Again, not a great joke but it’s nice to be humble and that you’ve never seen movies like Schindler’s List and dozens others.

the things I want do to Emma watson have been the same since Sorcerer’s Stone

Emma Watson is my only celebrity crush. The things that would happen between her and I would be beautiful, and transcendent. My fiancée understands.

As a culture, lets agree that’s the last time Zach Effron is on the Oscar stage

He announced the Karen-O performance, and he’s a terrible actor. Is that okay with everyone?

Kate Hudson banged A-Rod. Don’t forget that

A-Rod’s a terrible person. I’m sure Kate Hudson’s a perfectly nice, that’s why they’re not together anymore. But she banged him, and I can’t completely forgive her.

The Act of Killing got ROBBBBBBBBBEEEEEDDDDD! Holy fuck, I still have nightmares about that shit

I’m not the type of person to argue with award shows. Those people are experts and just because I like one movie more than the winner doesn’t make me right. That being said The Act of Killing was a gripping, powerful hard to watch documentary about what mass murder can do to someone when they get away with it. It was an all encompassing look into the human psyche and it has the power to change you, if you’ll let it. It was stylistic and hard hitting, there’s no reason it should have lost. Especially not to 20 Feet From Stardom.

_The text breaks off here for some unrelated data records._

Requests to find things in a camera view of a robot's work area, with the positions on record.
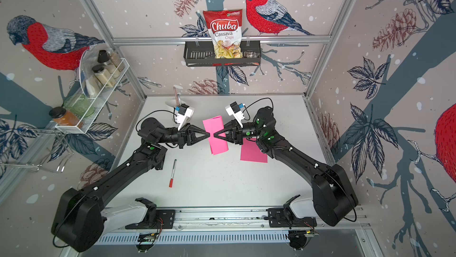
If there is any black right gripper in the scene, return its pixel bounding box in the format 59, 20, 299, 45
214, 122, 265, 148

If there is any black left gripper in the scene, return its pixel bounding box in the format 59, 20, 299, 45
156, 124, 209, 151

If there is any pink square paper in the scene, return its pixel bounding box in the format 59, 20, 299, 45
241, 138, 268, 163
202, 116, 229, 156

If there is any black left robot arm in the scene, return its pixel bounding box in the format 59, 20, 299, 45
51, 118, 210, 252

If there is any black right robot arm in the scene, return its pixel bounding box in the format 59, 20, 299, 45
214, 102, 358, 226

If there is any pink pen in cup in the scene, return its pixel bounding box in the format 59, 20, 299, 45
173, 87, 181, 107

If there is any white cup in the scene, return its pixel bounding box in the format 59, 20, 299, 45
165, 99, 179, 108

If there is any red marker pen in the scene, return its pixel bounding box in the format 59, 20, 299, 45
169, 159, 178, 188

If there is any beige spice bottle black cap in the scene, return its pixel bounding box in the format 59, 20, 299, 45
92, 64, 116, 88

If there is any Chuba cassava chips bag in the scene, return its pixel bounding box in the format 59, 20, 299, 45
203, 9, 242, 59

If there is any green glass jar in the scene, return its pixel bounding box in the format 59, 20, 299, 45
64, 94, 95, 119

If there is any orange spice jar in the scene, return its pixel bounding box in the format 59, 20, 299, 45
49, 107, 83, 129

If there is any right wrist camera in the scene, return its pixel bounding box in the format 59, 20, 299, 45
226, 101, 245, 128

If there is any black wire basket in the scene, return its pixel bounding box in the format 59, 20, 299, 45
184, 41, 261, 67

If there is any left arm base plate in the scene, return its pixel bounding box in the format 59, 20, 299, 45
125, 198, 176, 230

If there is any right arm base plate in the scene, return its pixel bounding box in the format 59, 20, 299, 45
264, 195, 317, 228

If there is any white wire shelf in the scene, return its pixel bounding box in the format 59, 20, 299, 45
57, 44, 130, 134

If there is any chrome wire hook rack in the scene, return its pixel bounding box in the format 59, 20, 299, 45
1, 125, 74, 175

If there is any aluminium mounting rail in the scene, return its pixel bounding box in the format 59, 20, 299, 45
72, 205, 371, 234

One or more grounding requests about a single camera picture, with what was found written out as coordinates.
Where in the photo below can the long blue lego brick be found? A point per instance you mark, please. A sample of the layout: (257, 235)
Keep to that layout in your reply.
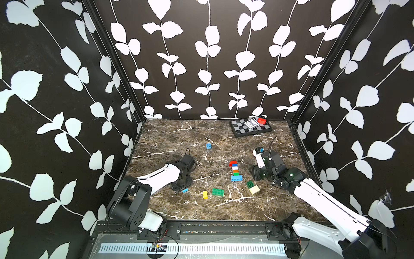
(236, 178)

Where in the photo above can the small circuit board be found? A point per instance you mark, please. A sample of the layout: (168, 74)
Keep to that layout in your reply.
(157, 247)

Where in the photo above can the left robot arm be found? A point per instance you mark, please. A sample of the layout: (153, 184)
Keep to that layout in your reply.
(129, 205)

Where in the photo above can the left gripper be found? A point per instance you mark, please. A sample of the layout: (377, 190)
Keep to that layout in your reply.
(178, 188)

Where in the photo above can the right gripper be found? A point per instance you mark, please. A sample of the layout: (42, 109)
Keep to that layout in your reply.
(255, 172)

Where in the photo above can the cream lego brick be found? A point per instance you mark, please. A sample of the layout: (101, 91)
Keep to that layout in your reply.
(253, 190)

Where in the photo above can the black white chessboard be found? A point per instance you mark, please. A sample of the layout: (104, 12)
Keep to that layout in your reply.
(241, 129)

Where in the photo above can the white perforated strip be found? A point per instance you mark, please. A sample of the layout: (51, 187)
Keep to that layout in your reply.
(188, 248)

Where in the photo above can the playing card deck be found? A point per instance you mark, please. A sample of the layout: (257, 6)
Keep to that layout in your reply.
(252, 123)

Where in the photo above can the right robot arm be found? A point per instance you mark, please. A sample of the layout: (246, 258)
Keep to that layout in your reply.
(352, 236)

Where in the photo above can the black mounting rail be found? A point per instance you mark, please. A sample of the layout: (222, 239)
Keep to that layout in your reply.
(176, 229)

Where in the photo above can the red lego brick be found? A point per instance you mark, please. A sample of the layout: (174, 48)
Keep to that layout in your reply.
(233, 163)

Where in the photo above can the dark green lego brick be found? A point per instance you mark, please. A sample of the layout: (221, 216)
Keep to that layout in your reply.
(250, 184)

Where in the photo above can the long green lego brick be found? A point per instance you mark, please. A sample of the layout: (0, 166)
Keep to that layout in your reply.
(217, 192)

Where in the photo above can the red block on chessboard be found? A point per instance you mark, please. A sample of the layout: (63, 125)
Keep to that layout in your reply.
(261, 121)

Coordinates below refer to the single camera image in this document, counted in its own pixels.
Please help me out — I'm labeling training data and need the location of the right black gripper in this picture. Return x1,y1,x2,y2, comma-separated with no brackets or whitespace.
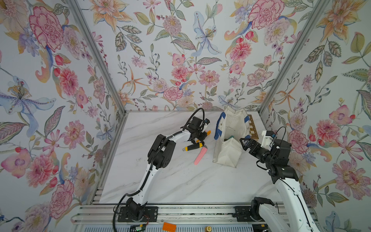
241,138,275,167

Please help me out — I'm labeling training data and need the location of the yellow black utility knife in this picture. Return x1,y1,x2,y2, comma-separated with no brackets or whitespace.
183,142,204,151

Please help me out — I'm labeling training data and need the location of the white canvas cartoon pouch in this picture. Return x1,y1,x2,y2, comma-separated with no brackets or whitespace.
213,106,250,168

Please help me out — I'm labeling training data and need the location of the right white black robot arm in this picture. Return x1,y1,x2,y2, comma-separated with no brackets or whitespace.
240,136,319,232

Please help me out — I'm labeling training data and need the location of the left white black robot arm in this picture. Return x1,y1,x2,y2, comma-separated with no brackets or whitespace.
114,115,210,221

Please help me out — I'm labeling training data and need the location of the wooden chessboard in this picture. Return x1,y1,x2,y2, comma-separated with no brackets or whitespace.
248,115,259,141

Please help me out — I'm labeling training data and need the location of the orange plastic block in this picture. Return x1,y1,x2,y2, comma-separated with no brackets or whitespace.
162,222,177,232

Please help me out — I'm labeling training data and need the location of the left black corrugated cable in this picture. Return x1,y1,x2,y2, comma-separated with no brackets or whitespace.
112,108,206,232

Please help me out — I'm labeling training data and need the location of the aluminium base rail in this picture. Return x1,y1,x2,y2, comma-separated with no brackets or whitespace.
71,203,319,225

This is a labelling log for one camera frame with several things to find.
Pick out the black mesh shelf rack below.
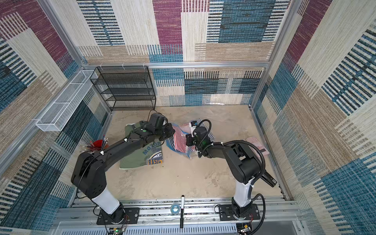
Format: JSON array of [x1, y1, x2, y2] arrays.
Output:
[[90, 66, 156, 112]]

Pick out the clear vacuum bag blue zip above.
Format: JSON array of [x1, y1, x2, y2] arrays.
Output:
[[167, 119, 214, 159]]

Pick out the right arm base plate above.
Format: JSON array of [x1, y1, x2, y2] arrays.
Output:
[[214, 203, 261, 221]]

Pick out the pens in red cup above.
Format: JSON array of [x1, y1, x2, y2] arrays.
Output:
[[81, 136, 109, 152]]

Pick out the navy white striped tank top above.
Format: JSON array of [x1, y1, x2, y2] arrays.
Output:
[[193, 119, 214, 141]]

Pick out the blue tape roll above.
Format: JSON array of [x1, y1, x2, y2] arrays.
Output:
[[170, 203, 181, 215]]

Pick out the white wire wall basket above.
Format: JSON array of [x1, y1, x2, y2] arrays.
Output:
[[36, 70, 94, 132]]

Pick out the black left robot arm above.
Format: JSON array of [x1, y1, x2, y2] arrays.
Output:
[[71, 113, 175, 224]]

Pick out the red cup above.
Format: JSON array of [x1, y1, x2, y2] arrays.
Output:
[[89, 140, 108, 151]]

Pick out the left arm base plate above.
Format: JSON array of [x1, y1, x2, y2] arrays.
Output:
[[97, 208, 140, 226]]

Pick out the black marker pen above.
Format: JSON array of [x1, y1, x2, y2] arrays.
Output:
[[180, 195, 185, 229]]

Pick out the green patterned garment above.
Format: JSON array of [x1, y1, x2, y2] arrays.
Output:
[[119, 139, 163, 170]]

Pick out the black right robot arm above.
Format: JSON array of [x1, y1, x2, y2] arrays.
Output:
[[186, 127, 277, 221]]

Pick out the red white striped tank top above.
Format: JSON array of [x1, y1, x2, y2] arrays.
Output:
[[171, 122, 193, 157]]

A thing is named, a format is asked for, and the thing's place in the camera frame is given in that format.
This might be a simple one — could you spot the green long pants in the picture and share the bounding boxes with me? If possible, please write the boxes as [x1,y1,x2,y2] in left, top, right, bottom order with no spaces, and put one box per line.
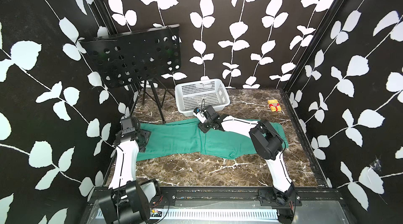
[136,117,290,162]

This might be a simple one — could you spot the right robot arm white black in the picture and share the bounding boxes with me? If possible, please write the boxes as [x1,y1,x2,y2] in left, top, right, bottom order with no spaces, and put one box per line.
[193,105,295,206]

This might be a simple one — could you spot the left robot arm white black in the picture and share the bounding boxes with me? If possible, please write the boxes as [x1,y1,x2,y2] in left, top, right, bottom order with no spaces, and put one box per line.
[99,117,160,224]

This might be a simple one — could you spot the white plastic basket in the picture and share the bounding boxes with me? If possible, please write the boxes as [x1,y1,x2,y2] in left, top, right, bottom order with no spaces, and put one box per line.
[175,79,230,117]

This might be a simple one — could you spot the yellow red small box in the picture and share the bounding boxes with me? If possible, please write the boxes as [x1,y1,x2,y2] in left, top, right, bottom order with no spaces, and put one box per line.
[268,99,282,112]

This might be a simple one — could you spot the black perforated music stand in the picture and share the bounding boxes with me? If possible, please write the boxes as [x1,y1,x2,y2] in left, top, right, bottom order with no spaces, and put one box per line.
[80,24,182,110]

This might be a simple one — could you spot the small green circuit board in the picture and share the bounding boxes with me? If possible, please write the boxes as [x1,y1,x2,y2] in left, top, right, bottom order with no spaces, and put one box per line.
[150,208,164,219]

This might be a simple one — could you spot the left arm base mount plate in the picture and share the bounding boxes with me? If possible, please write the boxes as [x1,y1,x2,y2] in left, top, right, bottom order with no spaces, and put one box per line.
[150,187,176,208]

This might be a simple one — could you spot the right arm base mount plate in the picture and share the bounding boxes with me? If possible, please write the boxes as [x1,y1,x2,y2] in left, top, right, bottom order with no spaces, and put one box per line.
[258,187,302,208]

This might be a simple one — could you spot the white slotted cable duct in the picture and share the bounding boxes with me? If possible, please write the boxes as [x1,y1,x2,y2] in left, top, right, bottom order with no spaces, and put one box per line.
[95,208,280,221]

I didn’t mention the pizza joke before then on twitter, because I didn’t think it deserved it. But after she kept it going I thougt it was necessary. Fuck Ellen for that terrible joke about pizza deliver. She can go directly to hell.

I’m surprised Pink didn’t do this song on some ropes and wires or some shit.

Bette Midler is lucky no one’s going to say how bad this is in light of the other trainwrecks of this show.

Between the pizza, Kim Novak, Adela Dazeeme, and Pharell’s hat Bette Midler’s oddly time singing of “Wind Beneath My Wings” will not seem like the worst thing that happened during that terrible production.

Fuck Ellen for having so many retweets

Yes, fuck her.

does anyone else feel physically uncomfortable in their own skin after that “Let It Go?”

I wanted to crawl out of my skin. Idina Menzel is a very experienced performer, a smart woman, and a tremendous singer. She was off. The timing was at least a bet wrong the entire time. Menzel was crying by the end of it. It was painful.


Yeah, she didn’t quit. She took the most retweeted picture ever that night, and also made the most awkward unfunny bit about pizza I’ve ever seen on a nationally televised event.

We feel for you, Leo

At least, I do. He’s been more than a teen heart throb for a long time, and he deserves recognition. Especially for his performance in Wolf of Wall Street. Good for Matthew McConaughey, but damn I wish DiCaprio would have won.

I wish a cooler movie could have won

When King’s Speech beat Black Swan, I felt like an injustice to a great movie was done. There’s been no clear better movie this year. But, if  Wolf or Her had one it would have felt like a braver choice than the one about slavery. It’s not a cool film, it’s doesn’t have the style or sex of some of the other nominees. I think it would have been better if one of those got the recognition.

how long till we decide that that was the worst Oscars ever?

For me, it was immediately. That shit was hard to watch, and I was just happy when it was over. I love award shows, especially The Oscars and that was a miscarriage of something that could have been wonderful. It wasn’t anything worth while, just a waste of time. Ellen only made it worse. Sorry if you’re a fan, but she was a bad host.